Readers may think I’m a broken record, going on about the pandemic when everyone wants it to be over. I’d love it if my last article had been wrong, and I could move on to something else. Unfortunately, it’s a case of ‘I told you so’.

Last time I wrote about the beginnings of a third wave of Covid, and a double-vaccinated friend who had become ill with it. I can report that a month later she is still unwell, with eye and ear pain as well as nasty fatigue, but she avoided hospital and is slowly improving.

Not everyone has been so (relatively) lucky. The wave is in full swing. Nationally, hospital admissions are going up by 50 per cent a week. Many of the patients are in their 40s, 30s and 20s, mostly unvaccinated or partially vaccinated. Experts predict we could end up with more people in hospital with Covid than we had in the second wave. Death numbers are low by previous standards, but are creeping upwards.

The Delta variant, which to all intents and purposes is a new virus, spreads much faster than previous ones, and instead of trying to stop it, the Government has actually given it a helping hand - removing the requirement to wear a mask, allowing big public gatherings like the European Cup final which, sadly, was a super spreader event, and failing to impose ventilation requirements in all indoor environments.

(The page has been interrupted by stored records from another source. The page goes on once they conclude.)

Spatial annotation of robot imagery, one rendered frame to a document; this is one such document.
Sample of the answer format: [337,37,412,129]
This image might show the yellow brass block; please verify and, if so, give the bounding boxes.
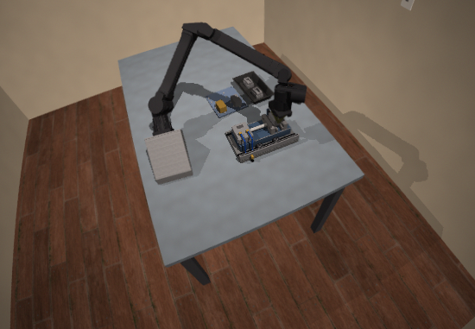
[215,99,227,113]

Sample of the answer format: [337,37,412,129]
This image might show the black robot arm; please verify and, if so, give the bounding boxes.
[148,22,307,136]

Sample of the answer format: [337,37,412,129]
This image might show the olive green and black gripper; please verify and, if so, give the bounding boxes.
[269,98,292,123]

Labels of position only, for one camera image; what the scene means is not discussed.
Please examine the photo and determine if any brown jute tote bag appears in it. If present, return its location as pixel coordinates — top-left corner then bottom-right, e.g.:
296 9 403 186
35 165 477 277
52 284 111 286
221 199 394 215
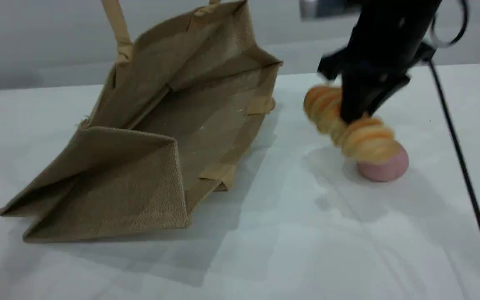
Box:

They now expect millions of Covid cases in the coming weeks. How can this happen when a lot of people are vaccinated? Well, only just over half the population are fully vaccinated, which is now recognised as the minimum for a strong level of protection. The other half - younger adults, and children who cannot yet be vaccinated - are providing an ample reservoir for Covid viruses.

The new Health Secretary, Sajid Javid, obviously wants to talk about non-Covid issues. He’s been shocked by the waiting lists for hospital treatment, now counting 5 million people and threatening to expand to a mind-boggling 13 million - one fifth of the population. But he seems incapable of understanding that the Government’s policy of allowing Covid to spread is sabotaging the hopes of all these people. In Leeds, they’re already cancelling cancer surgery because of the extra Covid pressures.

This month we’ve had a dramatic illustration of the problems close to home. We’re in the middle of summer, and the Royal Devon and Exeter Hospital has only ‘a small number’ of Covid patients, but it has still had to be put on the highest possible level of alert, because of high demand and staff shortages. They are asking people not to come to A&E, but phone 111 instead. They are urging families to take any loved ones home who are well enough to leave hospital.

Imagine the effects of rising Covid admissions on this situation. Devon’s numbers may be smaller than elsewhere, because more of us are vaccinated, but even a trickle of Covid cases could start to tip our local NHS over the edge and a real surge could cripple it.

Javid says the NHS is an emergency service, it will cope. But long before Covid, Devon’s NHS was drastically underfunded and, especially, understaffed. After 18 months of relentless pressure on everyone from doctors and nurses to porters and cleaners - many of whom have had to cope with Covid themselves - the last thing they need is for the Government to encourage the new Covid wave.

When the Government first planned the July 19 reopening, vaccinations were proceeding rapidly and Covid was in retreat. Now vaccinations are slowing and Covid is advancing horrifically. Boris Johnson may once have fancied himself as ‘world king’ but he now looks like a latter-day King Canute, defying the third wave. At least Canute knew what he was doing when he followed his foolish courtiers’ wishes.